New Mexico restaurateurs are concerned about cleanliness and safety. BusinessWire and the NMRA wants you to keep customers coming through your doors. Aside from health concerns, a messy restaurant is a customer turn-off. A Harris Poll shows that restaurants will lose customers due to unclean conditions. The survey also shows diners will not return to a restaurant if there are even partial cleanliness issues.
The five cleanliness issues that turn customers away:
• Dirty surfaces (e.g., tables, chairs, booths, dust on decor, dust bunnies on floors) — 86 percent would not return to the restaurant
• General bad odor — 85 percent
• Dirty restrooms (e.g., floors, stalls, mirrors, odor) — 80 percent
• Dirty/slippery floors (e.g., wetness, dirt/dust) — 72 percent
• Entryway cleanliness (e.g., cigarette butts, overflowing trash cans, unkempt appearance) — 70 percent
Diners said other restaurant issues will keep them from visiting a restaurant again:
• Plumbing issues (e.g., toilets and/or sinks not working) – 68 percent would stay away from that restaurant in the future
• Broken or cracked glass (e,g, counters, windows) — 53 percent
• Noise (e.g., loud music, loud employees, phones ringing) — 47 percent
• Dirty or discolored ceiling tiles — 47 percent
• Poor outdoor patio conditions — 37 percent
• Lighting issues (e.g. light fixtures out, not working properly, poor lighting) — 36 percent
Woman are slightly more likely to nix future visits to restaurants that have cleanliness problems.
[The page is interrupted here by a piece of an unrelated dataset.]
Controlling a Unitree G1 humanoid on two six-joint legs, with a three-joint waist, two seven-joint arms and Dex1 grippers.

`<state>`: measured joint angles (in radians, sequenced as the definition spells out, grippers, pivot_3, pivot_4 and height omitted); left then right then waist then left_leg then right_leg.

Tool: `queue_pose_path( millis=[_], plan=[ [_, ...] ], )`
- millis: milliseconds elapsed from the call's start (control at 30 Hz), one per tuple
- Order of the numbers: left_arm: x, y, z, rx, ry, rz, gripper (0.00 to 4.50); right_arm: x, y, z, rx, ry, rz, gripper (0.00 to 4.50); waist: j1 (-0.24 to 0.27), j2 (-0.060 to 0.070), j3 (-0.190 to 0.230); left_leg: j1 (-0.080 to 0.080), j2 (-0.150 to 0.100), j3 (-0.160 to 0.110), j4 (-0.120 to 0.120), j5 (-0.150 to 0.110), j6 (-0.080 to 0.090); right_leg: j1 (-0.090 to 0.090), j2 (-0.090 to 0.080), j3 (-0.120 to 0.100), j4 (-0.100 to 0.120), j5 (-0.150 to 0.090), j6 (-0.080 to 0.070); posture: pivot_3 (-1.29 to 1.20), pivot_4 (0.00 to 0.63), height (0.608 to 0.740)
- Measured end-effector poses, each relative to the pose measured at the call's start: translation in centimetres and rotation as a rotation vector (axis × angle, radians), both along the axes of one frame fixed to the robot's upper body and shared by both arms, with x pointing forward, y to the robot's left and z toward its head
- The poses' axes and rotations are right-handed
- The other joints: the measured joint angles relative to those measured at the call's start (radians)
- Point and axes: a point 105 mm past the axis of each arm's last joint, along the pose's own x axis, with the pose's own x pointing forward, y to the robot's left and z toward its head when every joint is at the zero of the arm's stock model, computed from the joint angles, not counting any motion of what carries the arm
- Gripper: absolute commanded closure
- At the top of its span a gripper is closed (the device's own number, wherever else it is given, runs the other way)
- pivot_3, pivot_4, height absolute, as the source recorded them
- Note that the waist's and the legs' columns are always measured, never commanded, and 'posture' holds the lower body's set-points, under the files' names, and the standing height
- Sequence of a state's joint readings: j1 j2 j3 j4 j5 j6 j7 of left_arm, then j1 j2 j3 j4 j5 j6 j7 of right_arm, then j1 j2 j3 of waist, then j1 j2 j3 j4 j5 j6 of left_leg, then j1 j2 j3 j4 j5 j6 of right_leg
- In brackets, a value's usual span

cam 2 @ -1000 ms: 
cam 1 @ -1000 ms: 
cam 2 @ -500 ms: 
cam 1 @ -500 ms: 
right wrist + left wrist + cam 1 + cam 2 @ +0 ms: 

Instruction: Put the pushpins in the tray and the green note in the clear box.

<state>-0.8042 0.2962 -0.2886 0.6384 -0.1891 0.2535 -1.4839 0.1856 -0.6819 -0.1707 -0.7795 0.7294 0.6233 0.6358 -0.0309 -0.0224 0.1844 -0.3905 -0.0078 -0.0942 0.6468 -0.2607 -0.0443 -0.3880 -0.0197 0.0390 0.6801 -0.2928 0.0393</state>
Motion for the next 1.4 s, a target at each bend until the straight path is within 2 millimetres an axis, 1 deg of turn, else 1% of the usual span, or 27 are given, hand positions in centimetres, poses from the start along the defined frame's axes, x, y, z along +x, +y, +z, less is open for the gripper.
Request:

For example, 75 percent of women will not return to a restaurant that had a dirty entryway. However, on the same issue, it was 64 percent of men. Senior diners 65 and up were much more offended by dirty/slippery floors (88 percent), compared to diners aged 18-34. (61 percent).
“Even with a master chef in the kitchen, a dirty restroom or unattractive entryway can leave a bad taste in a diner’s mouth,” says John Engel, a senior marketing manager for Cincinnati-based Cintas, which commissioned this survey. “Repeat business is vital to the success of any restaurant. Restaurant managers must ensure that their employees are ready to address facility flaws to keep diners returning.”
You may want to use manager checklists — opening, mid-day and closing — to help make sure that cleanliness is addressed several time each day. Peak dining times = more mess. You may want to increase efforts to keep things clean and sanitary based on your peak times.